**EXERCISE:** Where the material below has a line containing "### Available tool", start repeating exactly, and keep going through the line containing "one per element", with no other lines.

**MATERIAL PROVIDED:**
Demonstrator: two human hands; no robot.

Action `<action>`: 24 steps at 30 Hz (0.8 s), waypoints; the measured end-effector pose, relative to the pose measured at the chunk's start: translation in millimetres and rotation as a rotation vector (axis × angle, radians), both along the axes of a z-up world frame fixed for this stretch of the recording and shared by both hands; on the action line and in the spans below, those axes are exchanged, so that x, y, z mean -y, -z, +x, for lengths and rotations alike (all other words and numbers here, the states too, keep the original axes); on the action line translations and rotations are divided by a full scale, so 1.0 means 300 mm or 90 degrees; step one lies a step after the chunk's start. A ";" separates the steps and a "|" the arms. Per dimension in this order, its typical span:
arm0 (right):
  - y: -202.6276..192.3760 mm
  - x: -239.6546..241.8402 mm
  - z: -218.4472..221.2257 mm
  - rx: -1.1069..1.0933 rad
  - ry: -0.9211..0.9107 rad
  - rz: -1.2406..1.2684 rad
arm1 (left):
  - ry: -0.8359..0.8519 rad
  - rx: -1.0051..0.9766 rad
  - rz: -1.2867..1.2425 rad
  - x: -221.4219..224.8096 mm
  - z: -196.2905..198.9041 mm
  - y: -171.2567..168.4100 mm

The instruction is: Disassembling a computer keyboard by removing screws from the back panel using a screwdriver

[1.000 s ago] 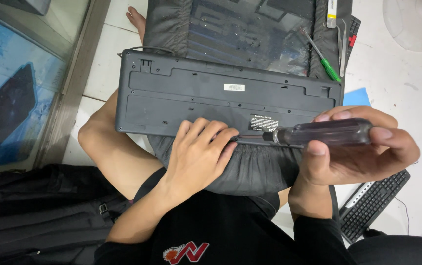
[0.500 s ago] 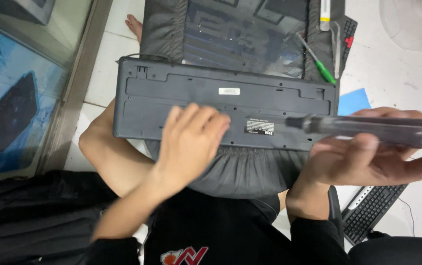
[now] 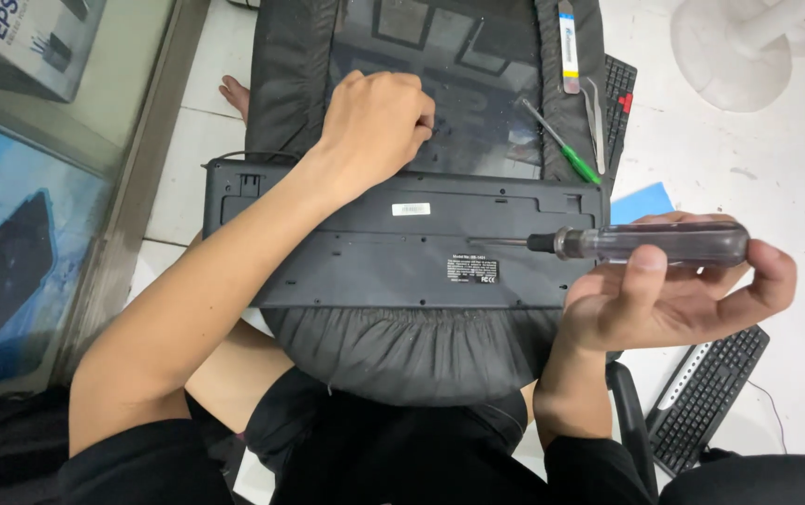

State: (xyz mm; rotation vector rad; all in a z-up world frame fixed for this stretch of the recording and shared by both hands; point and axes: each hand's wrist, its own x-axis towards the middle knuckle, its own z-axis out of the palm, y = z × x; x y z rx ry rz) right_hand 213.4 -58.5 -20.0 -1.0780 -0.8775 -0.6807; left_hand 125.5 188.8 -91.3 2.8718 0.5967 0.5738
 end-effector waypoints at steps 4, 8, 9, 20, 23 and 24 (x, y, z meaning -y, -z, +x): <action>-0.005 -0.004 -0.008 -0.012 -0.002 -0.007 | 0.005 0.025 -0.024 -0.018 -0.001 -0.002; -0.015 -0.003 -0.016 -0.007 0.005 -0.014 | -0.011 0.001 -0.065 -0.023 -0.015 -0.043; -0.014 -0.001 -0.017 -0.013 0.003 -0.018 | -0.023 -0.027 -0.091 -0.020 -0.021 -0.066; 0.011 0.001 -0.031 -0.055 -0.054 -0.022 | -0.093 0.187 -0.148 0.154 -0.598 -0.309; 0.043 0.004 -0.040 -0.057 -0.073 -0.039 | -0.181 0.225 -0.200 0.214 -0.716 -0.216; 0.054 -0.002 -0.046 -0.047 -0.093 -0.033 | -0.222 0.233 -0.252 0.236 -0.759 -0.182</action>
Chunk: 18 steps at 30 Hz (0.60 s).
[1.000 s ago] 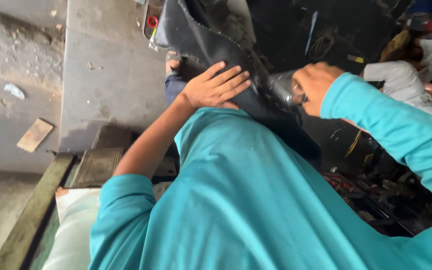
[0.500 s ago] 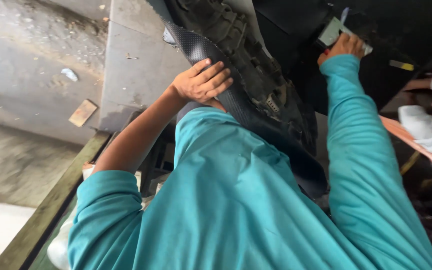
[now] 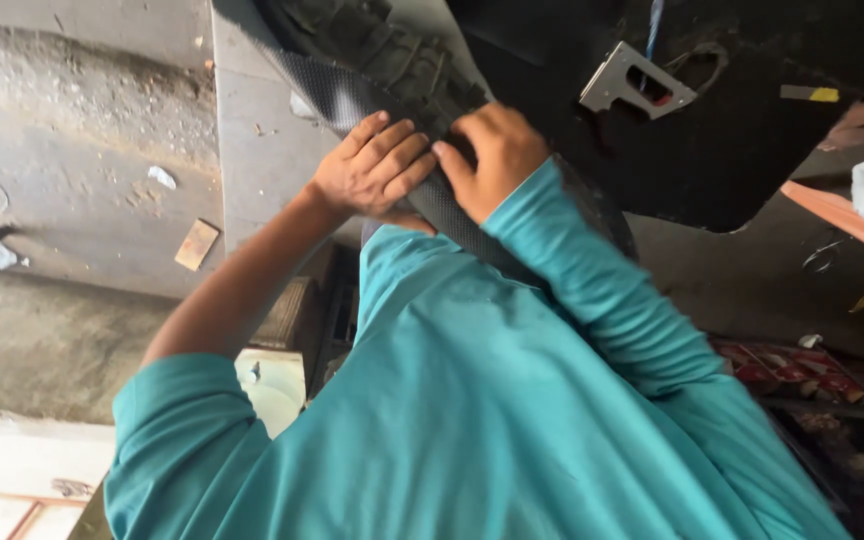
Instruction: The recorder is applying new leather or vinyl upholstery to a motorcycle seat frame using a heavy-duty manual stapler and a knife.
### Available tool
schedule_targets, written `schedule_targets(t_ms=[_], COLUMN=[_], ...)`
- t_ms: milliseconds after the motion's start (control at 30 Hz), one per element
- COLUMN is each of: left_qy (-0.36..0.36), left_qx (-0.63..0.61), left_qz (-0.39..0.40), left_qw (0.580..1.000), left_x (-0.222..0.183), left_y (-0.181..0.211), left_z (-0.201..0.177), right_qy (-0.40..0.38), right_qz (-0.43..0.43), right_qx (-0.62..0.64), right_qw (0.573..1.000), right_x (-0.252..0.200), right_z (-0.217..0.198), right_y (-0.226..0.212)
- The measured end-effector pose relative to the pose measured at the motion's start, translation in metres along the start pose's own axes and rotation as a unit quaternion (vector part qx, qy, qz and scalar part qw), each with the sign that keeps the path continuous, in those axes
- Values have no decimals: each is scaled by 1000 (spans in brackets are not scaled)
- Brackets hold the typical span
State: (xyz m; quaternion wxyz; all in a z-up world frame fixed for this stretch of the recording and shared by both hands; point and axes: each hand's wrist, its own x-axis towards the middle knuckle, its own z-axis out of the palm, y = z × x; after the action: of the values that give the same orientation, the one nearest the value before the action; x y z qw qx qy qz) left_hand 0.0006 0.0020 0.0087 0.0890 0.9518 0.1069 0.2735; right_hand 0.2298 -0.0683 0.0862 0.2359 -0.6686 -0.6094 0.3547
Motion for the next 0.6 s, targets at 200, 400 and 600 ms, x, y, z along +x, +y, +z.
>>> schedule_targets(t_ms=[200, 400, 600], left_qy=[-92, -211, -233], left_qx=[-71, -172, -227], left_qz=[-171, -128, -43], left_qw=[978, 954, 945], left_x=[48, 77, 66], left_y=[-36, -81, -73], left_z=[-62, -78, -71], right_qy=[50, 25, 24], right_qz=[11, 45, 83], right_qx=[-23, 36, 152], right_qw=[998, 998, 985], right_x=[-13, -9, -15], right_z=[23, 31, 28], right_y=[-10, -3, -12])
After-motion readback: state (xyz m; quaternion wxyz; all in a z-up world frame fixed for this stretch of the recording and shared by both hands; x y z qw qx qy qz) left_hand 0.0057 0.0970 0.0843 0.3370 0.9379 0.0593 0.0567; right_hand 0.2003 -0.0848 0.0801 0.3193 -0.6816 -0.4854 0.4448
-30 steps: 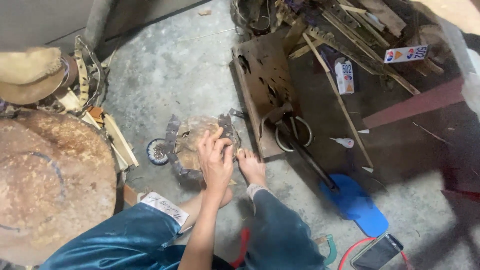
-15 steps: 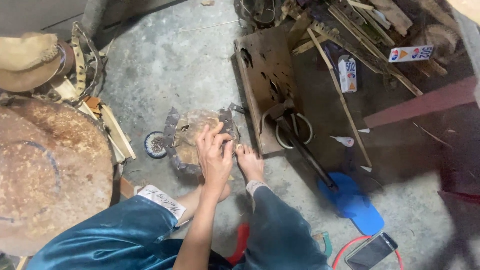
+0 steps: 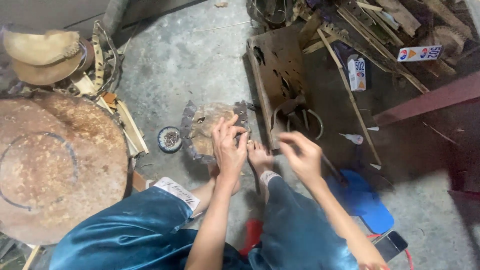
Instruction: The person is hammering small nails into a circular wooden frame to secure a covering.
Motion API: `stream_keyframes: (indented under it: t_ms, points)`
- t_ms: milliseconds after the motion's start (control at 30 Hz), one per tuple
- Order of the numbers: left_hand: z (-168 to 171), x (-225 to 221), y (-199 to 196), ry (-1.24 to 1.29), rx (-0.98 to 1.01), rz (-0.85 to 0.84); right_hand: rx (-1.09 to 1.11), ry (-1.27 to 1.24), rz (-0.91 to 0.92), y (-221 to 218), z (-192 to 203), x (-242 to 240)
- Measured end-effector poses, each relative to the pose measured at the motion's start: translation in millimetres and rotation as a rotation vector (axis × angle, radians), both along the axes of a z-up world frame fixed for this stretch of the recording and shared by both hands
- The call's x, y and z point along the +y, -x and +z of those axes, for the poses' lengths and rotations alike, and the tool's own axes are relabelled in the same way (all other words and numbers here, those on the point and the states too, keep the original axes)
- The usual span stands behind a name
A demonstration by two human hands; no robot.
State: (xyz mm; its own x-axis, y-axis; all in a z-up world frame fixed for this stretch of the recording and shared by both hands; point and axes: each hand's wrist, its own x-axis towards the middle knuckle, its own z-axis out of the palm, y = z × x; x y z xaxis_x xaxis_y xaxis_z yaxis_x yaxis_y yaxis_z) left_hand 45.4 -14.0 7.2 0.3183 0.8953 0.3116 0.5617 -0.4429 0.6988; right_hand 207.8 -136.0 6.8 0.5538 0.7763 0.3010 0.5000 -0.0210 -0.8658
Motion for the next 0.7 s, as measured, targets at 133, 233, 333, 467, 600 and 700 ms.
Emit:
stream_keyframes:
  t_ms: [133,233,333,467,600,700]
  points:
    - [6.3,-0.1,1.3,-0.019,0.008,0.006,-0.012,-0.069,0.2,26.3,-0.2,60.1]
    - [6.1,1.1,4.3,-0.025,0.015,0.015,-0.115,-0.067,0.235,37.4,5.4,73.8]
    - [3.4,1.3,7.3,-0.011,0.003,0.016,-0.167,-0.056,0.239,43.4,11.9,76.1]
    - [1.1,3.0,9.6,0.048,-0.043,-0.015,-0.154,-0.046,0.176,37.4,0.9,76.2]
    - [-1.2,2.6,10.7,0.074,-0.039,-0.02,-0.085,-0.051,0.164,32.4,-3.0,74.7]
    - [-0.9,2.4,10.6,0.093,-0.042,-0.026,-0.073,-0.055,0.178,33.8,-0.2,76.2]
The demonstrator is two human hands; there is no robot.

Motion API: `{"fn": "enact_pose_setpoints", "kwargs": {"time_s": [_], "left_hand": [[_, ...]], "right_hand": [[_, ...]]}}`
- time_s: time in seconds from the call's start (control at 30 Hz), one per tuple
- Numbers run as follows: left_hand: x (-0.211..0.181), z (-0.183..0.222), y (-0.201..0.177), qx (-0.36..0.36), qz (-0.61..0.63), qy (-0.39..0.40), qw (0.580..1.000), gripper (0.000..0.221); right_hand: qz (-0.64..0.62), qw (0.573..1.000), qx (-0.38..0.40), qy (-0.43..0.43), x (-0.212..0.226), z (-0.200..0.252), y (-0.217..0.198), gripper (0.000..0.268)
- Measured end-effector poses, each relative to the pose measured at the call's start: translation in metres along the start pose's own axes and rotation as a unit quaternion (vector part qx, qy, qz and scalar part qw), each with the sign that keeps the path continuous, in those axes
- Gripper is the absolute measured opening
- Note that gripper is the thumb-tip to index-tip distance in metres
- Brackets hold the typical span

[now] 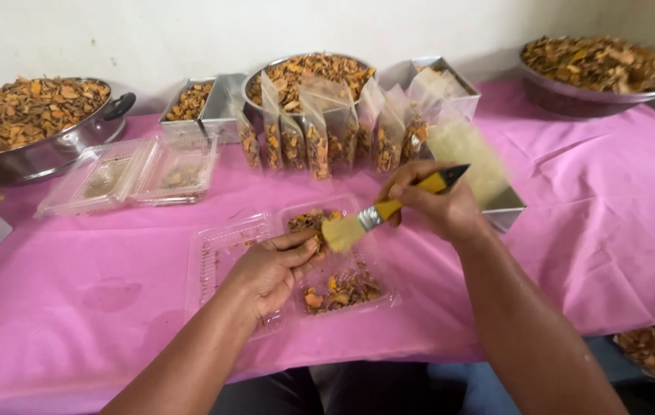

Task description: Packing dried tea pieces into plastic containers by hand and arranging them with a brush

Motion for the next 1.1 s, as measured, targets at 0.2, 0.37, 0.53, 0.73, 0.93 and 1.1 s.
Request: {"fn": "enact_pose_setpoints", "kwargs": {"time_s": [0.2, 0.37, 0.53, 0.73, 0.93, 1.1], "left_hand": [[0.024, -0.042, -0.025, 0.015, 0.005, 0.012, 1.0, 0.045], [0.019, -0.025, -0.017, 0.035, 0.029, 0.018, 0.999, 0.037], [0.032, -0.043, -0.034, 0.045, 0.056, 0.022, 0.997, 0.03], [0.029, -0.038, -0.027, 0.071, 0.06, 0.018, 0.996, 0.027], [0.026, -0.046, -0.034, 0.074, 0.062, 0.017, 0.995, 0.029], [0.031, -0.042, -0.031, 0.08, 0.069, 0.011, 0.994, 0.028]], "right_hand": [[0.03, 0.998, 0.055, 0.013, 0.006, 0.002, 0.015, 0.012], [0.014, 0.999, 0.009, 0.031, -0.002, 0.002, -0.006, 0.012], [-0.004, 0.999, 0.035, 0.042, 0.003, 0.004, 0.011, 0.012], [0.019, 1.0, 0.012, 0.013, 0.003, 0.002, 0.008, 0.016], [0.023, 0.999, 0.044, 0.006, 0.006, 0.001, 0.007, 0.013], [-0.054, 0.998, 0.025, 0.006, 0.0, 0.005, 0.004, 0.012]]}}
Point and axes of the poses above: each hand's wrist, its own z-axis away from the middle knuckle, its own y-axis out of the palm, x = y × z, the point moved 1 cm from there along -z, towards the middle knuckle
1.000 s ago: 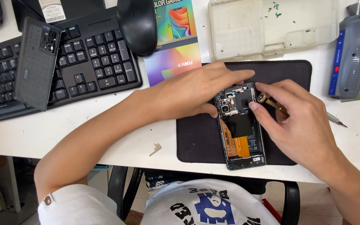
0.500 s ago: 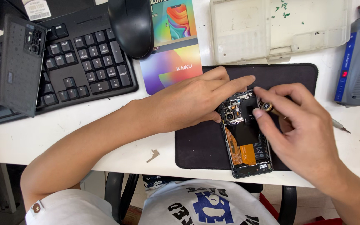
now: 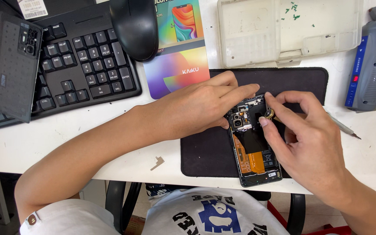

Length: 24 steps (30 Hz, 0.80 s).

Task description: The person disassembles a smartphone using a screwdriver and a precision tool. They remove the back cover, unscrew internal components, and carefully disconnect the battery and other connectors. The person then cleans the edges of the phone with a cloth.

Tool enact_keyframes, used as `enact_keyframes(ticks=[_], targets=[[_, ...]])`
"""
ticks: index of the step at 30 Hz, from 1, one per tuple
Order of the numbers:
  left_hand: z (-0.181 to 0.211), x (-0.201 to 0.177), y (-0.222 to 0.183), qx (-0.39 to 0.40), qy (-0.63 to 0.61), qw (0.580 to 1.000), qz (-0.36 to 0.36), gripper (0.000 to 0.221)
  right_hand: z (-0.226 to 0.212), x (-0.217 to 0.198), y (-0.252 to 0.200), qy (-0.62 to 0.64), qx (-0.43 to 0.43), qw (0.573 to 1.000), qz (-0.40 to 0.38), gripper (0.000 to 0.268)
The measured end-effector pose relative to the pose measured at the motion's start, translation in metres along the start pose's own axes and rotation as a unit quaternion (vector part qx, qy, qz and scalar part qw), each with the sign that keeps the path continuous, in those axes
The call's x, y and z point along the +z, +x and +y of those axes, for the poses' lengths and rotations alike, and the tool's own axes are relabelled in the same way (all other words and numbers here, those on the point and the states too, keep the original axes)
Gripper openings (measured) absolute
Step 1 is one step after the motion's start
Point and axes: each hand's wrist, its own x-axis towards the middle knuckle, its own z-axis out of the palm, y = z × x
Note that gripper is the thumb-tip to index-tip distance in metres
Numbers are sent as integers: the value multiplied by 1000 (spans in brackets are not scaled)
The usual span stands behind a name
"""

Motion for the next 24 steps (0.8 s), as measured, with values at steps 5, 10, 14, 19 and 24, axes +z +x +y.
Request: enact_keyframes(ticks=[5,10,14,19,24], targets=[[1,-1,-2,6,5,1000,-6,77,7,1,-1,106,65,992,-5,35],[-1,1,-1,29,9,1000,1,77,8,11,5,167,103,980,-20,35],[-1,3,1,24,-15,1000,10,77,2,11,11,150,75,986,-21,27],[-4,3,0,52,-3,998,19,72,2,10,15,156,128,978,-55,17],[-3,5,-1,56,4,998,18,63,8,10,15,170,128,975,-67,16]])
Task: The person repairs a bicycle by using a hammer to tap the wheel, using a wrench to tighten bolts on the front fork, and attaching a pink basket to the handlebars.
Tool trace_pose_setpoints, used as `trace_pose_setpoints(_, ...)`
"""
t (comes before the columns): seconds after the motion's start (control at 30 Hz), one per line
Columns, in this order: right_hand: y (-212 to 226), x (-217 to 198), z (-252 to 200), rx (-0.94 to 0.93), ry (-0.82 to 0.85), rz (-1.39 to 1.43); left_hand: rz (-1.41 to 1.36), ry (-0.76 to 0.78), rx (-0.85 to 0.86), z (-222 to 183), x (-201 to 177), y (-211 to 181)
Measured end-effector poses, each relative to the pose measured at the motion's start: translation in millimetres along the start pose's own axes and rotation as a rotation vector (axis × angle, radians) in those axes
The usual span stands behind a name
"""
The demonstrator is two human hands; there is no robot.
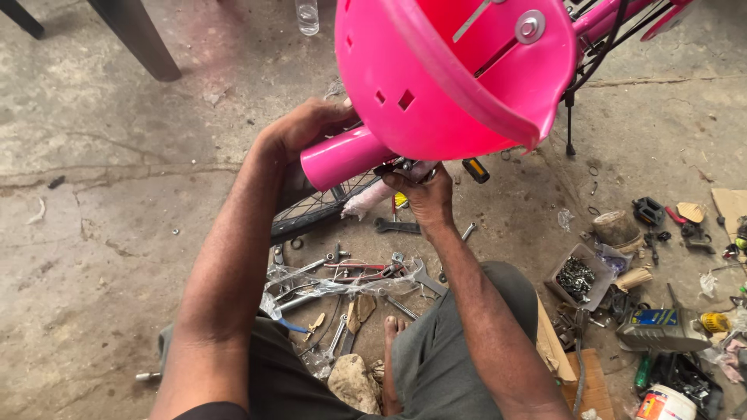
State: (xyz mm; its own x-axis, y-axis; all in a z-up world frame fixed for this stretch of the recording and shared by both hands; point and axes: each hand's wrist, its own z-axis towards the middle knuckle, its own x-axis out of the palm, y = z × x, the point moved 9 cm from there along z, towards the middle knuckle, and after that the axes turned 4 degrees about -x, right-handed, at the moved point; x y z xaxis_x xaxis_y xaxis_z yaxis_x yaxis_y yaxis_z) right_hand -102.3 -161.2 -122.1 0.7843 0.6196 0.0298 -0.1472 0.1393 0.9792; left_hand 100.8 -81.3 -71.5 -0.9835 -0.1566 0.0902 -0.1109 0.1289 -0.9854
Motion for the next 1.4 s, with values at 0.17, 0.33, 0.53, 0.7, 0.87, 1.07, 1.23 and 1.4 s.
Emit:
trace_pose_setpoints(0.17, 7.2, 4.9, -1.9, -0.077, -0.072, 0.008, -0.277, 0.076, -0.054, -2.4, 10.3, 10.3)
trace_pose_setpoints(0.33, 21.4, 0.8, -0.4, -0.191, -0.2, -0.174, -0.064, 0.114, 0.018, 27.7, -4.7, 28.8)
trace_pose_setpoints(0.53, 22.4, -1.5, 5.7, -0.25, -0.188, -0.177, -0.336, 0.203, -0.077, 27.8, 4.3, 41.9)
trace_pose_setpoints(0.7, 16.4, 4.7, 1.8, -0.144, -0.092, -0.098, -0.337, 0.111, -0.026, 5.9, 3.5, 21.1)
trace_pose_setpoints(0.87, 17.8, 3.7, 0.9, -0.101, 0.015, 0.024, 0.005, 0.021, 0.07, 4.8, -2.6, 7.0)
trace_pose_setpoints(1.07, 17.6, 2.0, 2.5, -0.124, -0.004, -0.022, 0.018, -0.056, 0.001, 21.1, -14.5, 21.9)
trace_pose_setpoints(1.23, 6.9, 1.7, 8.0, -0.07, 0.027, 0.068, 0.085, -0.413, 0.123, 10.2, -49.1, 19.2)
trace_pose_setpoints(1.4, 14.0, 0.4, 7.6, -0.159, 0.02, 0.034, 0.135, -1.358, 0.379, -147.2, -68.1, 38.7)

**TASK RESPONSE:**
### Available tool
schedule_targets, written `schedule_targets(t_ms=[_], COLUMN=[_], ...)`
- t_ms: milliseconds after the motion's start (control at 30 Hz), one per element

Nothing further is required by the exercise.